To gain deeper insights into breast cancer heterogeneity, we applied single-cell technologies to a cohort of 250 primary, untreated breast cancers. We optimized tissue cryopreservation and dissociation methods, improved capture designs to account for sample biology, and incorporated PBMC spike-ins. These advancements eliminated the need for fresh sample processing, enhanced tissue dissociation, and improved handling of small tissues, such as biopsies. Together, resulting in a process that reduces batch effects, is cost-efficient, and yields better sample recovery and cell quality. For accurate and reliable data analysis, we developed a scalable computational workflow incorporating benchmarked methods for SNP-demultiplexing, high-resolution cell annotation, and cellular integration. Building on these methods, we extended our approach to study the cellular heterogeneity of breast cancers. Our method, scSubtyper, examines phenotypic differences among malignant cells within tumours by comparing single-cell features to distinct molecular subtypes, assigning each cell to one of these subtypes. Preliminary results revealed that over 90% of samples exhibit a mix of malignant cells from different subtypes, and 50% of samples contain cells representing all four molecular subtypes. This highlights the substantial heterogeneity among malignant cells within a tumour. In addition, our ecotyping approach groups samples based on patterns of cell type frequencies and their co-occurrences. Preliminary results identified five ecotypes across all subtypes and four within the ER-positive subtype. Interestingly, these ecotypes lack significant associations with clinical subtypes but are characterized by distinct abundances of immune and stromal cells. This suggests that ecotypes are not merely surrogates for clinical or molecular subtypes but may play a role in driving differential treatment responses. Lastly, further analysis of luminal tumours revealed an association between ER heterogeneity and survival, as well as ER and PR co-expression and recurrence events.

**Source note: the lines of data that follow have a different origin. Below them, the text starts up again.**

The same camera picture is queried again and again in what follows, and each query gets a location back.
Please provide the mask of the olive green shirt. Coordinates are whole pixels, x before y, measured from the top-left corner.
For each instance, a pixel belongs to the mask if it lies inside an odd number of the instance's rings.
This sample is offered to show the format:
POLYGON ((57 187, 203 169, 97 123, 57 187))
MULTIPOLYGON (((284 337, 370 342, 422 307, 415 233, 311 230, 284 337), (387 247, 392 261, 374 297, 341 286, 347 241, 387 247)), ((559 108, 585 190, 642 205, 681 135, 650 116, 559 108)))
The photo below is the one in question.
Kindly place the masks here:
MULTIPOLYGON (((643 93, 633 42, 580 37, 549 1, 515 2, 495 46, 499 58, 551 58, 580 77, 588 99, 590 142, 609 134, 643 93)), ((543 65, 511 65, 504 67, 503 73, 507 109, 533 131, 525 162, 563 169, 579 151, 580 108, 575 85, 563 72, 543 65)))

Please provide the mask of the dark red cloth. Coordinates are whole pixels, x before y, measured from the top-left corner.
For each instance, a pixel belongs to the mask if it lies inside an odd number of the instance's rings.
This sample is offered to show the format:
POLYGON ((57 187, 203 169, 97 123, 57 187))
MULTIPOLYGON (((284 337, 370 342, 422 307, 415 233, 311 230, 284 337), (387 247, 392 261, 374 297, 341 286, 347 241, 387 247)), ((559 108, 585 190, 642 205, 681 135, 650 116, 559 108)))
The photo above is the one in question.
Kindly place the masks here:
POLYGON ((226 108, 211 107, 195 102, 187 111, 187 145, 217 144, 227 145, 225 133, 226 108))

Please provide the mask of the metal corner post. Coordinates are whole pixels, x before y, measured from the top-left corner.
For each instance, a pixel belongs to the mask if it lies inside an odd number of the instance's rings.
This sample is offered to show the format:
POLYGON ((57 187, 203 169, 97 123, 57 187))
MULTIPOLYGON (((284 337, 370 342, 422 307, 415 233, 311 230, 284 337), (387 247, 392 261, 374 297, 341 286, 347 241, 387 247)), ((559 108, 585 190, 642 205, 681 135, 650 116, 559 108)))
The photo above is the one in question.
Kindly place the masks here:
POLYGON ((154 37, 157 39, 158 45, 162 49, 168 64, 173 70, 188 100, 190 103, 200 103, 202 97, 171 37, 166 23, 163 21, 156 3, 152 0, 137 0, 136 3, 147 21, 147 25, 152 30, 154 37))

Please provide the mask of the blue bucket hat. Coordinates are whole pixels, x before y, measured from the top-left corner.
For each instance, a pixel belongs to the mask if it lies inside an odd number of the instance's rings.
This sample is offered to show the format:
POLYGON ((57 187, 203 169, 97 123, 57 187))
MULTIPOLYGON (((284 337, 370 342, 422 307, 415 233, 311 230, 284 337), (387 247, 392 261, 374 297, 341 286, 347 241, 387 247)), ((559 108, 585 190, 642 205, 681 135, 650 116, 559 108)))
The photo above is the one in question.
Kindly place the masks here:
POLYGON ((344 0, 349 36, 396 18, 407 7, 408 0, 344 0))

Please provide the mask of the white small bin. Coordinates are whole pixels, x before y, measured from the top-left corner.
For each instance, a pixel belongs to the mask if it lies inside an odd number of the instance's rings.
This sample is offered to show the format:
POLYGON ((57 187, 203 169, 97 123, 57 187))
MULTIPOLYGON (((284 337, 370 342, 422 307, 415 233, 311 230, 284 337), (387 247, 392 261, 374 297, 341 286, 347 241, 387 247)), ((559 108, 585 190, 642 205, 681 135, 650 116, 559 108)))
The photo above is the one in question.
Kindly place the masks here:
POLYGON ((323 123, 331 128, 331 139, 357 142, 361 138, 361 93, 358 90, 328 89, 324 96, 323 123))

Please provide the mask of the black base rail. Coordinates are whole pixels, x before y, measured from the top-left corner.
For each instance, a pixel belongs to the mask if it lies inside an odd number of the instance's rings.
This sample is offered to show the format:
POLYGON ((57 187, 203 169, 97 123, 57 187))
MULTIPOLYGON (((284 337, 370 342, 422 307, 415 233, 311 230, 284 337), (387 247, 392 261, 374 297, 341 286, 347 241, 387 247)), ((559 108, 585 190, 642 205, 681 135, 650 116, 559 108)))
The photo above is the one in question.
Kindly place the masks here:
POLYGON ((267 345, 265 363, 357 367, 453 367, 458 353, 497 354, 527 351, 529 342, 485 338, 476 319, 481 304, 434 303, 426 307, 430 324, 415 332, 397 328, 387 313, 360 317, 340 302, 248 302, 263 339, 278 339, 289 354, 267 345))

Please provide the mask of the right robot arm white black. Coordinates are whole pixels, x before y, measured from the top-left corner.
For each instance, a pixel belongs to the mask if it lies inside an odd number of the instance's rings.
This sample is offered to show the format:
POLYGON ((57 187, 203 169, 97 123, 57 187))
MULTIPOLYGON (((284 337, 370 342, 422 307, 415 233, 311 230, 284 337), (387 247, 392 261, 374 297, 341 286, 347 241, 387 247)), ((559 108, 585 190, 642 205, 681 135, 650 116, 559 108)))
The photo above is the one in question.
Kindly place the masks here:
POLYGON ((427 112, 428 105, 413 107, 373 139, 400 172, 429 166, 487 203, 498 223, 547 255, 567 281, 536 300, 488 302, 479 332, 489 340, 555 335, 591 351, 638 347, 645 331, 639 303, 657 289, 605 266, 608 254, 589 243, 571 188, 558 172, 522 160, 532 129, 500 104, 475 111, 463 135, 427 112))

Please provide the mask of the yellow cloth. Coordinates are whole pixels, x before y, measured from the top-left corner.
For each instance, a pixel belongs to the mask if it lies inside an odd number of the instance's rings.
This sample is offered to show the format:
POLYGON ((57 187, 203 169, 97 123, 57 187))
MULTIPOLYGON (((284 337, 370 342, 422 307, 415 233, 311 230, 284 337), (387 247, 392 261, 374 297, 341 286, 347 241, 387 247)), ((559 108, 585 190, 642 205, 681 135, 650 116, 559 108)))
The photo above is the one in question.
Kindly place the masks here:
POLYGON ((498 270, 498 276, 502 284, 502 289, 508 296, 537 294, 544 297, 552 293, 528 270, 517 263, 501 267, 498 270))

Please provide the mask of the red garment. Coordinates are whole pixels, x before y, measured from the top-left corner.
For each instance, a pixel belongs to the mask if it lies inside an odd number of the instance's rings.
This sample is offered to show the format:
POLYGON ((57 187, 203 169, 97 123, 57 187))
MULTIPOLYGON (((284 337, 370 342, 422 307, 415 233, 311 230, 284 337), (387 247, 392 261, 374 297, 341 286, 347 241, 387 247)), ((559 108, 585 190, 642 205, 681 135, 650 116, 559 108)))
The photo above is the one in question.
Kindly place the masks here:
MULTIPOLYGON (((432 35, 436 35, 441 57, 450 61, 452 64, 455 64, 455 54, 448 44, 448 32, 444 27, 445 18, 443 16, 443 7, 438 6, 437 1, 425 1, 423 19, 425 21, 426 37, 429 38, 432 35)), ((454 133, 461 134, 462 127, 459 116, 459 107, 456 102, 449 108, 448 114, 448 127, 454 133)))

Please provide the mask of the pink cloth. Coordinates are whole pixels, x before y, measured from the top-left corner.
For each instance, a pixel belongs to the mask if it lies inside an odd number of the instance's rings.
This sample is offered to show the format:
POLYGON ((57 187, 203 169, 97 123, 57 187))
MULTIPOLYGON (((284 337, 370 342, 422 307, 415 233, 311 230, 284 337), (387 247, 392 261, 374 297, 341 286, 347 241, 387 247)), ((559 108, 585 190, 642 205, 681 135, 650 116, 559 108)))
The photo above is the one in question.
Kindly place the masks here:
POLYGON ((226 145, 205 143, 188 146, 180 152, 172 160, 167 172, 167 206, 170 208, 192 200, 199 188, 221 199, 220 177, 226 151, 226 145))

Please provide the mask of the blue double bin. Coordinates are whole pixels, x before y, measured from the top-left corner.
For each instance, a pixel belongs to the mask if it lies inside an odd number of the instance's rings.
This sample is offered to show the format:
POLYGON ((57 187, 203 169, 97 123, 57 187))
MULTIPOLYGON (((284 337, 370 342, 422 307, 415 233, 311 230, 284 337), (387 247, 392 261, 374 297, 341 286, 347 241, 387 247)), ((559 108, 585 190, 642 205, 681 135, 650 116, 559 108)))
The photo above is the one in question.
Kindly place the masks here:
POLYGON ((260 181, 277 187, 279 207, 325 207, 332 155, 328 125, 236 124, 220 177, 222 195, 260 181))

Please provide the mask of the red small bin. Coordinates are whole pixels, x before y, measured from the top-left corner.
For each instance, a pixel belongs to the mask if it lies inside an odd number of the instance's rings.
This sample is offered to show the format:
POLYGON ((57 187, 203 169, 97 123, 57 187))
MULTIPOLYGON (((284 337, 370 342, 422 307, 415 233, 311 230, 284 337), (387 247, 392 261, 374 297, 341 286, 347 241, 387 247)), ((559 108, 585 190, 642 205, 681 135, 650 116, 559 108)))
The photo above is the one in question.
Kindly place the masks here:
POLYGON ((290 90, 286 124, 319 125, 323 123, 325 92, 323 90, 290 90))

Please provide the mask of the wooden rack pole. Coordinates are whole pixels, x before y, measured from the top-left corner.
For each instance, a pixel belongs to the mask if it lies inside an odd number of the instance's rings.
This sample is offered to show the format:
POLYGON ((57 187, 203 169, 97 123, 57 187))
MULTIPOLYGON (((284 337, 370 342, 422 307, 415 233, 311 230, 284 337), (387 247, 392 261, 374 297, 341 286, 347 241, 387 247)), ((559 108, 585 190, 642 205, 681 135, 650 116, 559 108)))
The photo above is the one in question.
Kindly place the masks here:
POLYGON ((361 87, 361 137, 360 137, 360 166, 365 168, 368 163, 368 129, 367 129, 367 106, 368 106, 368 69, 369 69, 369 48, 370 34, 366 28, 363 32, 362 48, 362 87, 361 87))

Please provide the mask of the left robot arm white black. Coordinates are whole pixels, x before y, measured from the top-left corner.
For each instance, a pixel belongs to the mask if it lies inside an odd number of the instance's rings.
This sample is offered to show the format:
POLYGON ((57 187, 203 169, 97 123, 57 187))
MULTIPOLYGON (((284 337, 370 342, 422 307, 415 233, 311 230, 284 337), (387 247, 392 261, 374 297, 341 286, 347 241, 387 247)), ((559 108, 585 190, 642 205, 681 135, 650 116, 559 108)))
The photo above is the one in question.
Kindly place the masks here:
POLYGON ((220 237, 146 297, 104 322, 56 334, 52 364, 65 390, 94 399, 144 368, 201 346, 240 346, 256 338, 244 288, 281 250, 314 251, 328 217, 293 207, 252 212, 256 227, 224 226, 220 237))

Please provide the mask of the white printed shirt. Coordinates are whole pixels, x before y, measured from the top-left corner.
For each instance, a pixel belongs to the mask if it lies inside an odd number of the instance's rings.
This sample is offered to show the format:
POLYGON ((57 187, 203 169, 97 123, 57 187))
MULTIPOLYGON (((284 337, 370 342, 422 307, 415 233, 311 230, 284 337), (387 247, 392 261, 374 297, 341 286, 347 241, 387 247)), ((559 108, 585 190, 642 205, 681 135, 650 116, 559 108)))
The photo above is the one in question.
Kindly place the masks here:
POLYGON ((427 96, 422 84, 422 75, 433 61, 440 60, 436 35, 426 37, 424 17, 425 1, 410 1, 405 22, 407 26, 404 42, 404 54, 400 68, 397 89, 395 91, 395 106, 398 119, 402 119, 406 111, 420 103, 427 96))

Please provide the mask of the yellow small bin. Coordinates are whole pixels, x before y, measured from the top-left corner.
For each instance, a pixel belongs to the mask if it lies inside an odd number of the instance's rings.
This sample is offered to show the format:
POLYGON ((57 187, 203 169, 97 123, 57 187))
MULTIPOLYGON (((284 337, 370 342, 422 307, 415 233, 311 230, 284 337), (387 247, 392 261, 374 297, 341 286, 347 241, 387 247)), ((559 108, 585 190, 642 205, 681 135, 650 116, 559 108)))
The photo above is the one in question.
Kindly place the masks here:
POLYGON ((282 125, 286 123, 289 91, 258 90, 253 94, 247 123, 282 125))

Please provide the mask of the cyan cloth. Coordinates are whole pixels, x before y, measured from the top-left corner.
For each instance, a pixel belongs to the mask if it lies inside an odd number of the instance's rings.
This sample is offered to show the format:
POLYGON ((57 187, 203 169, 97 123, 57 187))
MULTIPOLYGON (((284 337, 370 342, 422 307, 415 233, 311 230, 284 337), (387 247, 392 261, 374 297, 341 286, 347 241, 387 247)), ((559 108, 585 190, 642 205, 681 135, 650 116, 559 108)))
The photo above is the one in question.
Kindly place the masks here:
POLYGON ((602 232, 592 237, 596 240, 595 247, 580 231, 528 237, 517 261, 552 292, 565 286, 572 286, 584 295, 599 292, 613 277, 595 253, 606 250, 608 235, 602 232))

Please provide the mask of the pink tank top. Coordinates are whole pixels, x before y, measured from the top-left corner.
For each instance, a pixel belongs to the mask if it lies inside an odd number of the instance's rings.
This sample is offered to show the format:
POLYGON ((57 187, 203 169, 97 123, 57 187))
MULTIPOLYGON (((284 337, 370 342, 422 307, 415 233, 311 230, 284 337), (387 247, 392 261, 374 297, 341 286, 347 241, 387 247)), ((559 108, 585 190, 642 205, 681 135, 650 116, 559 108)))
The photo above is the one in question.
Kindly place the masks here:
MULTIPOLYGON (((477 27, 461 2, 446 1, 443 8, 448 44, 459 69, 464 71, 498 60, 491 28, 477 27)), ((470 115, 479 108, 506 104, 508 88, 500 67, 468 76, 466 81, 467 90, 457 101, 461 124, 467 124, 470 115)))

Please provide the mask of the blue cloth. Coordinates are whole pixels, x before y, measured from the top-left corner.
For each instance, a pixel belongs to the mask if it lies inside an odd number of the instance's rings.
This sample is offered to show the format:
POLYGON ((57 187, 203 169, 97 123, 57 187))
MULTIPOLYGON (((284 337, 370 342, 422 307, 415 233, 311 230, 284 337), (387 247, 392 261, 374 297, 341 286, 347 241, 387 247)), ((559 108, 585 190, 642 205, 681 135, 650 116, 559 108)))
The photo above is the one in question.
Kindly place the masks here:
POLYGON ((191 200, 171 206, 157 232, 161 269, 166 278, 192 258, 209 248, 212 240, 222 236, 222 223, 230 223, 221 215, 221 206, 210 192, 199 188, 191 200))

Together, our high-throughput tissue processing and computational approaches to studying intra-tumour heterogeneity are now being applied to our large, extensively annotated, clinical cohort. Supported by the preliminary results, we hypothesize that this study will play a vital role in optimizing breast cancer patient stratification to improve treatment management and outcome.